--- EXERCISE ---
Could you return the data that follows exactly, minus the images?
*** DATA SECTION ***
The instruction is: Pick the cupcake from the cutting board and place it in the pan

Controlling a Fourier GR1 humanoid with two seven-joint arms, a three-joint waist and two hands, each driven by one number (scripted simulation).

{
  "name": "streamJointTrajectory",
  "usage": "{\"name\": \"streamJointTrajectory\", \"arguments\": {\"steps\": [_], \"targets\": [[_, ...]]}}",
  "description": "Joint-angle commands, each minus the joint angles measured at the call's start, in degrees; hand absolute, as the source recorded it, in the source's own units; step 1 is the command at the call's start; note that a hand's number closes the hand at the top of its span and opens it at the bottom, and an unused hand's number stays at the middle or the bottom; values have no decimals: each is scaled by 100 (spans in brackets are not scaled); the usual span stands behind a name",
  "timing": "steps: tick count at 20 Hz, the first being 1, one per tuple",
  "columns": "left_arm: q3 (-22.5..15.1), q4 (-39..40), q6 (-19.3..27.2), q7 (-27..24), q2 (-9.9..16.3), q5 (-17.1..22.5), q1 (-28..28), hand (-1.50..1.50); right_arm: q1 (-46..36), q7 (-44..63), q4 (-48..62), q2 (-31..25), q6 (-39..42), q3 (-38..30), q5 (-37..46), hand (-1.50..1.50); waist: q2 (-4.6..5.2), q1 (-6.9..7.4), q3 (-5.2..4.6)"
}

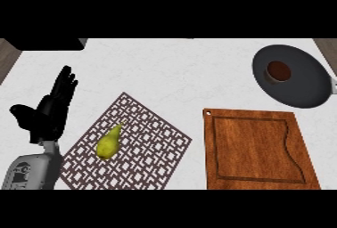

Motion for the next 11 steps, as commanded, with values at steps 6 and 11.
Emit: {"name": "streamJointTrajectory", "arguments": {"steps": [6, 11], "targets": [[27, 238, 39, -265, -64, -72, 40, 0, 1149, -38, -960, -204, 1282, 95, -665, -150, -16, -99, -11], [109, 118, 52, 283, 77, -10, -421, 0, 1635, 650, -2303, 365, 967, 342, -981, -150, -21, -82, -12]]}}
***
--- FINAL ANSWER ---
The instruction is: Pick the cupcake from the cutting board and place it in the pan

Controlling a Fourier GR1 humanoid with two seven-joint arms, a three-joint waist and two hands, each driven by one number (scripted simulation).

{
  "name": "streamJointTrajectory",
  "usage": "{\"name\": \"streamJointTrajectory\", \"arguments\": {\"steps\": [_], \"targets\": [[_, ...]]}}",
  "description": "Joint-angle commands, each minus the joint angles measured at the call's start, in degrees; hand absolute, as the source recorded it, in the source's own units; step 1 is the command at the call's start; note that a hand's number closes the hand at the top of its span and opens it at the bottom, and an unused hand's number stays at the middle or the bottom; values have no decimals: each is scaled by 100 (spans in brackets are not scaled); the usual span stands behind a name",
  "timing": "steps: tick count at 20 Hz, the first being 1, one per tuple",
  "columns": "left_arm: q3 (-22.5..15.1), q4 (-39..40), q6 (-19.3..27.2), q7 (-27..24), q2 (-9.9..16.3), q5 (-17.1..22.5), q1 (-28..28), hand (-1.50..1.50); right_arm: q1 (-46..36), q7 (-44..63), q4 (-48..62), q2 (-31..25), q6 (-39..42), q3 (-38..30), q5 (-37..46), hand (-1.50..1.50); waist: q2 (-4.6..5.2), q1 (-6.9..7.4), q3 (-5.2..4.6)"
}


Motion for the next 11 steps, as commanded, with values at steps 6 and 11.
Emit: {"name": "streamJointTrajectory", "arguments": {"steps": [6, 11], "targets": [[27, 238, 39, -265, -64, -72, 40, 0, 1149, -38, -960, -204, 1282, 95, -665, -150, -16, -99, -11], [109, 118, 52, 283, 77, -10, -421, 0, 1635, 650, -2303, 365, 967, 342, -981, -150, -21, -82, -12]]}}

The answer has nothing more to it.